[Directions for this task]
If a line in the records below contains "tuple", copy that line.

=== Input material ===

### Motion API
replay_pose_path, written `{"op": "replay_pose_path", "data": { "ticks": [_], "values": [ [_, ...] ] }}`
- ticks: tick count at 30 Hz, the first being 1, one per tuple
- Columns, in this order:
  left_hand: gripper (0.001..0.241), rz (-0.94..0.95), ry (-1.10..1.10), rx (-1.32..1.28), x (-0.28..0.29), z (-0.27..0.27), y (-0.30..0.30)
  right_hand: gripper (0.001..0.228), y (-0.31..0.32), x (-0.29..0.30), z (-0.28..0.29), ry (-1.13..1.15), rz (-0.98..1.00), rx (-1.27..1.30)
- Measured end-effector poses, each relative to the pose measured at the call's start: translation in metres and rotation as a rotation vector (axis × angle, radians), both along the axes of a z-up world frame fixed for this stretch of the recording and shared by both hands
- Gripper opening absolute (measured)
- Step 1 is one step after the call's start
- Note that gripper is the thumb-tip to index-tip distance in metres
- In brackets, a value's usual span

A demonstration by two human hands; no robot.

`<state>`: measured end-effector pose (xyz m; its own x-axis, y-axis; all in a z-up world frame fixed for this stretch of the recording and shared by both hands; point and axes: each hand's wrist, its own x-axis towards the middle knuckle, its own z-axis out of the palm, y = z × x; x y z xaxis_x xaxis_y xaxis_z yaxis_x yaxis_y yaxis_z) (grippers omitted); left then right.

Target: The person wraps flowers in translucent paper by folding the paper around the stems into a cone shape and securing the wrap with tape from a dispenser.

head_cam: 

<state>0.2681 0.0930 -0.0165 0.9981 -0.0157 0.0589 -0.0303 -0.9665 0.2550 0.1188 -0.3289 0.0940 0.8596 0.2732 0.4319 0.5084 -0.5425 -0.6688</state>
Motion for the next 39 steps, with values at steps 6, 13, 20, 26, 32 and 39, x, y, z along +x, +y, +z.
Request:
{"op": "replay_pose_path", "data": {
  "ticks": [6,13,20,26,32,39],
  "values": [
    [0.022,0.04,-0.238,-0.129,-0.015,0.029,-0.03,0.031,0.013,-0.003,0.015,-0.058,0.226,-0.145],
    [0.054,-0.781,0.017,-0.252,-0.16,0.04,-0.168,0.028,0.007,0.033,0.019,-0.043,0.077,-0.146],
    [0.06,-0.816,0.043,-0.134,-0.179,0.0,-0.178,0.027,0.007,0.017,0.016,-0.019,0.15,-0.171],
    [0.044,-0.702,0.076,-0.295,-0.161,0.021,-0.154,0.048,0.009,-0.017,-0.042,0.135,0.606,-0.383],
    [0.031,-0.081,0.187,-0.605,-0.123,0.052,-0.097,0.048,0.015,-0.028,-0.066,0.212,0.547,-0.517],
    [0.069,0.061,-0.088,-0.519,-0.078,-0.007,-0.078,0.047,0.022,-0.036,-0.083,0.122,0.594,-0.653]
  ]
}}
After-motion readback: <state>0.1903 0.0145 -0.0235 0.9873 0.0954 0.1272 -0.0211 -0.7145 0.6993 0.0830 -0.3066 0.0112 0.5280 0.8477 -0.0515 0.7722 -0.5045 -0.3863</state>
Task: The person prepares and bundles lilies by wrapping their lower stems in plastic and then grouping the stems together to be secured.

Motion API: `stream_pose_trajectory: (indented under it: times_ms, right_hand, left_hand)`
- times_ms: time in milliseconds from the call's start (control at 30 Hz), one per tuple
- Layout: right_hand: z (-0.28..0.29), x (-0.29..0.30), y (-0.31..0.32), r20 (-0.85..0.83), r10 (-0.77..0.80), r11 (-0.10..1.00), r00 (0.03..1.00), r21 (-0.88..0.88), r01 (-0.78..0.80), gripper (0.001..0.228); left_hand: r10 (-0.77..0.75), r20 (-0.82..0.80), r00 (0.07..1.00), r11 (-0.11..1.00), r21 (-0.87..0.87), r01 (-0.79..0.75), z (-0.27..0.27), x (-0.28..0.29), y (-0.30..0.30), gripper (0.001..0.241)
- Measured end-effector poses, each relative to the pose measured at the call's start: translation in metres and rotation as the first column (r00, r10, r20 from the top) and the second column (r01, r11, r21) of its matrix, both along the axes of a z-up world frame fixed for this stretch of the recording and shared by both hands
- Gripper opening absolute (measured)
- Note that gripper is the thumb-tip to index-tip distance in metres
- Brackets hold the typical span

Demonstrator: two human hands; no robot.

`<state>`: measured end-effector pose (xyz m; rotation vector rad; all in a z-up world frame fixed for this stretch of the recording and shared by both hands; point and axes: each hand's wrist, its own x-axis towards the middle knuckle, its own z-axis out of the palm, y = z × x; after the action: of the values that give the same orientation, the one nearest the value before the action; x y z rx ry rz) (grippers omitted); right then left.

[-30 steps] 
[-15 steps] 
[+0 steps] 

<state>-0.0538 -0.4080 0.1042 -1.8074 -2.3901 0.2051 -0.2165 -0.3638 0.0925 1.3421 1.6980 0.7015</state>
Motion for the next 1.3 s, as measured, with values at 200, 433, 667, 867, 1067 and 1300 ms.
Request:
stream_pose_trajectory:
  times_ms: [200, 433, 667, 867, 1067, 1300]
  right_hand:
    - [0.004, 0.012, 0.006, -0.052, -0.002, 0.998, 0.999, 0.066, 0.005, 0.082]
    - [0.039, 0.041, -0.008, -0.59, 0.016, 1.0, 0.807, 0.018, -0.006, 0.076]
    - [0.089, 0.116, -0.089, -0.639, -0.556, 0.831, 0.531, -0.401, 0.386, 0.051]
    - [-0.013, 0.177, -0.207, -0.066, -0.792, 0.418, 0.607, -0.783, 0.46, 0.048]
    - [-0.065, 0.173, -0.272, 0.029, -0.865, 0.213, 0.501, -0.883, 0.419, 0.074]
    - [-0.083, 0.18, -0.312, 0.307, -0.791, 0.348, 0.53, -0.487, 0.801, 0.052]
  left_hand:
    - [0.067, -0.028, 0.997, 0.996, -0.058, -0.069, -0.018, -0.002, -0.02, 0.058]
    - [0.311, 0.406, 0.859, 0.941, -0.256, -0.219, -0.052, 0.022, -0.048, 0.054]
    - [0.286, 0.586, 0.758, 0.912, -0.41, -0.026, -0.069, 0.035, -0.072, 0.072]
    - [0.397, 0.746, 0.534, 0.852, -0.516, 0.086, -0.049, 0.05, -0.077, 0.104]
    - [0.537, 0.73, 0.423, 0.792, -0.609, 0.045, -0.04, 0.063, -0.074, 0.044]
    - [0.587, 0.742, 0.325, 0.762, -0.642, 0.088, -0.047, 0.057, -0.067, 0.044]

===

[Reply to the task]
- ticks: tick count at 30 Hz, the first being 1, one per tuple
- times_ms: time in milliseconds from the call's start (control at 30 Hz), one per tuple

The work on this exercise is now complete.